Defra has delivered more than 650 regulatory reforms during the past three years, cutting red tape by 20%, while officials continue to tackle internal leadership and engagement issues.
Outgoing permanent secretary Bronwyn Hill said in the department’s latest annual report that it had simplified and reduced its guidance by 700 pages, around 80%, as part of its Red Tape Challenge initiative.
The report said: “Defra made a significant contribution to the Government’s commitment to reduce the overall burden of regulation by the end of the Parliament. These reforms will reduce regulatory costs to business arising from Defra’s legislation, or other regulatory activity, by around £300m per year.”

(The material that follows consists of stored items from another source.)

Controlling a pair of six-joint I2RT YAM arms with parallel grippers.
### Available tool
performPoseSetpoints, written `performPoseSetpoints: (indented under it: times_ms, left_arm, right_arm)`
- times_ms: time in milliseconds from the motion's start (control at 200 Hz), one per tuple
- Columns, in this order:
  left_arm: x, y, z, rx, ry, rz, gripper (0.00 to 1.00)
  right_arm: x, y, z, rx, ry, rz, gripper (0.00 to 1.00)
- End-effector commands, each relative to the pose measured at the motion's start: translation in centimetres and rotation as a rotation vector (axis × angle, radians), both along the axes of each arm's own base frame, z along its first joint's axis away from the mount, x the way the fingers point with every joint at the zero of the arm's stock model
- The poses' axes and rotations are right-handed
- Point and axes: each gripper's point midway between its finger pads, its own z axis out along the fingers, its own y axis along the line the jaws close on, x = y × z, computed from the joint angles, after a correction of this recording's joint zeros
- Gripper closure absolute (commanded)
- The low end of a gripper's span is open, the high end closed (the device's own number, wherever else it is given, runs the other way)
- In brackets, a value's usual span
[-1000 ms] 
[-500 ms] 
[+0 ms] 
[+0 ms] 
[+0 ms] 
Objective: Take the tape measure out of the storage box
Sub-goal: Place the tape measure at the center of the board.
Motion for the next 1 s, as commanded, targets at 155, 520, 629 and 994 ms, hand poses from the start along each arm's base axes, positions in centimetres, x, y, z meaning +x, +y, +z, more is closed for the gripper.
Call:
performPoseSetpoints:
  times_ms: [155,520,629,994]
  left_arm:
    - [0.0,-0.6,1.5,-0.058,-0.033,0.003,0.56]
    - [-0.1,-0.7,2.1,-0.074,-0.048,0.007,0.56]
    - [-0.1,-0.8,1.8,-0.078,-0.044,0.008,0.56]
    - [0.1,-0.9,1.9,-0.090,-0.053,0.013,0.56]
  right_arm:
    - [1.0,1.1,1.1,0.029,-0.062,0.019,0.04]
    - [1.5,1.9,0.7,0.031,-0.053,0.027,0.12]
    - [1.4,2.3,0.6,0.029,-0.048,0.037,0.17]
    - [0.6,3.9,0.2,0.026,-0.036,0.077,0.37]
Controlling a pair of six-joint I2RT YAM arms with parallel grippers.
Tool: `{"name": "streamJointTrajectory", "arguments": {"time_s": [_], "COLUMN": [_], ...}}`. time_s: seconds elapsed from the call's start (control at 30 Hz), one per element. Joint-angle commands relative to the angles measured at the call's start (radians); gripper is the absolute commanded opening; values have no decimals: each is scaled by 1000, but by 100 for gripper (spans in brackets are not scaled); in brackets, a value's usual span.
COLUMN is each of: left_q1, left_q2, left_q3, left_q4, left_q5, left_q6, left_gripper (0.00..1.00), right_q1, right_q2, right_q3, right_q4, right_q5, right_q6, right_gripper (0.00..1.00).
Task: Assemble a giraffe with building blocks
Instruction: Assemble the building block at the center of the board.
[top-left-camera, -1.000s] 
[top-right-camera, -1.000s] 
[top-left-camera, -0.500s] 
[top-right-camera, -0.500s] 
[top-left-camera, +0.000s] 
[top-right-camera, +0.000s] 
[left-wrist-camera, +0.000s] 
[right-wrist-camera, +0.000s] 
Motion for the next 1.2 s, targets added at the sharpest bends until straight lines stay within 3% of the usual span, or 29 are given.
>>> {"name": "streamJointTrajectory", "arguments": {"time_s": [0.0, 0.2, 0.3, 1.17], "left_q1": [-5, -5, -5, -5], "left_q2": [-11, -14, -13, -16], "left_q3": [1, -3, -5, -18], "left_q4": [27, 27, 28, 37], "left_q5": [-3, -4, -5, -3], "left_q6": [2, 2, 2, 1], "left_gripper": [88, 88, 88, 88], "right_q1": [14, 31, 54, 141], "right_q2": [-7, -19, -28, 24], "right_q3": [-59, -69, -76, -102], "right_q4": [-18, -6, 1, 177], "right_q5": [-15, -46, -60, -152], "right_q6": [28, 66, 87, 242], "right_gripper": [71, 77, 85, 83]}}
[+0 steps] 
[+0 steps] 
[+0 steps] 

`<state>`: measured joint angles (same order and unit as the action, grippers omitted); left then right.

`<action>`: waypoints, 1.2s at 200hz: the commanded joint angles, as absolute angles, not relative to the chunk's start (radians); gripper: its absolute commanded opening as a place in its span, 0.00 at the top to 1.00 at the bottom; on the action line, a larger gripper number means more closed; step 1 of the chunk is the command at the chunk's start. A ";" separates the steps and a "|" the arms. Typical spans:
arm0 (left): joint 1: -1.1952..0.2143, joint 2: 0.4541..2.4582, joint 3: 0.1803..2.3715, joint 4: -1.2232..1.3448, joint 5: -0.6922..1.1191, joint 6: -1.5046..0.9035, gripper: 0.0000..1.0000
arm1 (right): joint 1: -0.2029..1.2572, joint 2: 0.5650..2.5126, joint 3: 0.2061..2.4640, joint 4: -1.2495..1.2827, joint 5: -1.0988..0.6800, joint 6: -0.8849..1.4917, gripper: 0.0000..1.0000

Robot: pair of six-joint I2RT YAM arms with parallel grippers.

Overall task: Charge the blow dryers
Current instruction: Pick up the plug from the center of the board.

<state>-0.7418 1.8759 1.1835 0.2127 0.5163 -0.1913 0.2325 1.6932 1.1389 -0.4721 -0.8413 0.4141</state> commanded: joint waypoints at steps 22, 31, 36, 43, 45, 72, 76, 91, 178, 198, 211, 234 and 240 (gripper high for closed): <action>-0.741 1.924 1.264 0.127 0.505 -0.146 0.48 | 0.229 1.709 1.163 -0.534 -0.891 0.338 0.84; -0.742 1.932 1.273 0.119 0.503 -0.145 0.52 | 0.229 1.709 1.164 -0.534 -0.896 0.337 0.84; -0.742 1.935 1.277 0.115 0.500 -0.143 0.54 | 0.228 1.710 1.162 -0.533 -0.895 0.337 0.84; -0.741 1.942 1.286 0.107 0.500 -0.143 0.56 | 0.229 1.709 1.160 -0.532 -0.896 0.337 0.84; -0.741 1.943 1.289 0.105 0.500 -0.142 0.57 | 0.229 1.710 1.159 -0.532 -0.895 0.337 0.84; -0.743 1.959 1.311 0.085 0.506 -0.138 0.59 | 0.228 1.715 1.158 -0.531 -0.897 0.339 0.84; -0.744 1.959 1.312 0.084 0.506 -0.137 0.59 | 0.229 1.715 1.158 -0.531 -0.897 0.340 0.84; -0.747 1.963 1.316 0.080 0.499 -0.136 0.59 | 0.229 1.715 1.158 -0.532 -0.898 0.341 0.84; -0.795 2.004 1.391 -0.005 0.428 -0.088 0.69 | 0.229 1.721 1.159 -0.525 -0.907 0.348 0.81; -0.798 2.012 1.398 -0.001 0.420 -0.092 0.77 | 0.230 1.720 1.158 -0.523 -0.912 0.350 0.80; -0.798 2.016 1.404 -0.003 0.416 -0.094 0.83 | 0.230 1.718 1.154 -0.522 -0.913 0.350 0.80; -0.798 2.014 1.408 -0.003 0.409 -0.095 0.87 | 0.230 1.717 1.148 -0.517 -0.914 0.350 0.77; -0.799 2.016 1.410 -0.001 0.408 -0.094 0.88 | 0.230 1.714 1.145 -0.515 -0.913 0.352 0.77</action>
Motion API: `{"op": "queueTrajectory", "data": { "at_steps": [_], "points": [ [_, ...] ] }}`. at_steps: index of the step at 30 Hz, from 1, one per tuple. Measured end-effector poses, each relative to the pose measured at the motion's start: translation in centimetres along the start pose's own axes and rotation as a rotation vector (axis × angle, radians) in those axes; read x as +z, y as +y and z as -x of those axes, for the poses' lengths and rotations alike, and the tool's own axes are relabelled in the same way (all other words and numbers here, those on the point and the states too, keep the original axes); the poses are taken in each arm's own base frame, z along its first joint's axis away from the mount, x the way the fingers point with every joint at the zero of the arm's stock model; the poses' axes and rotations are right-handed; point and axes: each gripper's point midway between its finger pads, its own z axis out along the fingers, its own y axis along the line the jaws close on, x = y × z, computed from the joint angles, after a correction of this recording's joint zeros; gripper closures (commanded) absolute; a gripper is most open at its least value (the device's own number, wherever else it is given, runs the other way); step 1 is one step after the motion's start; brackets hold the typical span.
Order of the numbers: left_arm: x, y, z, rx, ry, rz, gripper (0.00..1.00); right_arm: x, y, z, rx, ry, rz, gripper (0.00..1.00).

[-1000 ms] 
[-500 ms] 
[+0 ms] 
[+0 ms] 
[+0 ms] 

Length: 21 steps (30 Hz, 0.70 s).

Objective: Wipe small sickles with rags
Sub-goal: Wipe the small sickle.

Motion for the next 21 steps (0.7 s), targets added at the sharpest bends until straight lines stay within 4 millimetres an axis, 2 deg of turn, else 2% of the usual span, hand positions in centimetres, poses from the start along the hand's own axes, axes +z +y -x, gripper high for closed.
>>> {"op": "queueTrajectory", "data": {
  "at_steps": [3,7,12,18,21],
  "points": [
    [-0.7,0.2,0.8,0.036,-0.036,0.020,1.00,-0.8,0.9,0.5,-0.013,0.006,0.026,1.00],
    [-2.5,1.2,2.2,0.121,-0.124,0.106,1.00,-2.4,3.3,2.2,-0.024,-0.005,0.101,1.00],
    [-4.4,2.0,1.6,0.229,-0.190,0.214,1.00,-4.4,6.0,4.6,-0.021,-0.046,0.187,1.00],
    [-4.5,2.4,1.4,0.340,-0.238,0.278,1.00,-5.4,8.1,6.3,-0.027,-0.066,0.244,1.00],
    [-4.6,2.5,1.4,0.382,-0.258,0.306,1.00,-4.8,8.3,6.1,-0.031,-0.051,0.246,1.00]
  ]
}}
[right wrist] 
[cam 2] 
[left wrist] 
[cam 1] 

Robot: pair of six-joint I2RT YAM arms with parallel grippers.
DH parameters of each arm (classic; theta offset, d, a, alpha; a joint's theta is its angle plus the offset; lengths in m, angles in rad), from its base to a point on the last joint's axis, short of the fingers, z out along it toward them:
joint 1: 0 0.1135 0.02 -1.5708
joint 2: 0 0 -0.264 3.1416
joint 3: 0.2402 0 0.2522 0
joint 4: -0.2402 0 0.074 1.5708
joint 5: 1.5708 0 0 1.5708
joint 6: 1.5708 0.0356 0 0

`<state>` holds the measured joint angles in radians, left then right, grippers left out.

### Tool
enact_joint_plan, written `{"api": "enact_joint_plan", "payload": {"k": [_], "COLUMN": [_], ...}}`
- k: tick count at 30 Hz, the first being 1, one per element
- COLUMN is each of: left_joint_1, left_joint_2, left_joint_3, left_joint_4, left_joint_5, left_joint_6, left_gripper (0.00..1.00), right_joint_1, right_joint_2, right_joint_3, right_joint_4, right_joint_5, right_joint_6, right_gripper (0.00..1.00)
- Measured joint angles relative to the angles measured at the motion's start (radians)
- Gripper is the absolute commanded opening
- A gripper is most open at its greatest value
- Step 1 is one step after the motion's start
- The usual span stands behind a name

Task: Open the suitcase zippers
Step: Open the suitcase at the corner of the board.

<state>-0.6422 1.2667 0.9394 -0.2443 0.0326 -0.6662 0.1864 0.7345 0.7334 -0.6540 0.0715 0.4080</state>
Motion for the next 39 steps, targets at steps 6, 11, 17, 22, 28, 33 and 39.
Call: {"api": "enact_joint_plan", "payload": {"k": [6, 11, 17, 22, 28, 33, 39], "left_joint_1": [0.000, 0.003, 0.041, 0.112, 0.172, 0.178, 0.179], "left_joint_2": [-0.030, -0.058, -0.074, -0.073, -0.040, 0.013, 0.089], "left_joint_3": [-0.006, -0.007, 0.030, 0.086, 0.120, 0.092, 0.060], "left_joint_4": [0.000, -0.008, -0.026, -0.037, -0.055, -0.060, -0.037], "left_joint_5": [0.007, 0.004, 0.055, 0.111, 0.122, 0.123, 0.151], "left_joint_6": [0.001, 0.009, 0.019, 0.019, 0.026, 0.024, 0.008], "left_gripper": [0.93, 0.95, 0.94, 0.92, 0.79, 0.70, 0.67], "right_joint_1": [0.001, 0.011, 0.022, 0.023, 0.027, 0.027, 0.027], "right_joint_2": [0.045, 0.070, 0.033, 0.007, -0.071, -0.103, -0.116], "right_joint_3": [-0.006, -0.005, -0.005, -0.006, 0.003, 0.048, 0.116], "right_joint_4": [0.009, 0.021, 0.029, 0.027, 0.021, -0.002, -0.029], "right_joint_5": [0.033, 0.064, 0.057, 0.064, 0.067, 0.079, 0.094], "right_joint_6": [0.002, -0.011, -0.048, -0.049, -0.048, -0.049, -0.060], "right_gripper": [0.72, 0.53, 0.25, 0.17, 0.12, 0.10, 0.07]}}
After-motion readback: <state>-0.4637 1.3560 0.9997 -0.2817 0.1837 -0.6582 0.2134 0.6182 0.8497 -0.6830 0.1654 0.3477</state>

Staff motivation with regards to pay and benefits had dropped while improvements were seen in other areas, it also noted.
The engagement index, using data from the civil service people survey in October 2014, said staff motivation increased overall by two points to 54% for the core department and 51% including agencies.
On leadership and managing change, the core department’s score rose by three points to 38%, still below the civil service benchmark.
The report said: “Leadership and managing change will continue to be an area of specific focus for the 2015 engagement plan.”
With regards to performance, Defra said it has completed 59 of the strategic priorities and objectives set out in its 2013-15 business plan, with eight in progress and just three overdue. None of these related to recycling.
England’s 44.2% household waste recycling rate in 2013, up 0.1 percentage points from the previous year, was quoted in the report. It noted that the figure was up by three points since 2010, the earliest year for which data for this specific measure are available.
Defra said in its report: “Though the rate of increase has slowed, the department is keeping progress under review and remains committed to meeting the 2020 EU target for 50% of waste from households being recycled.”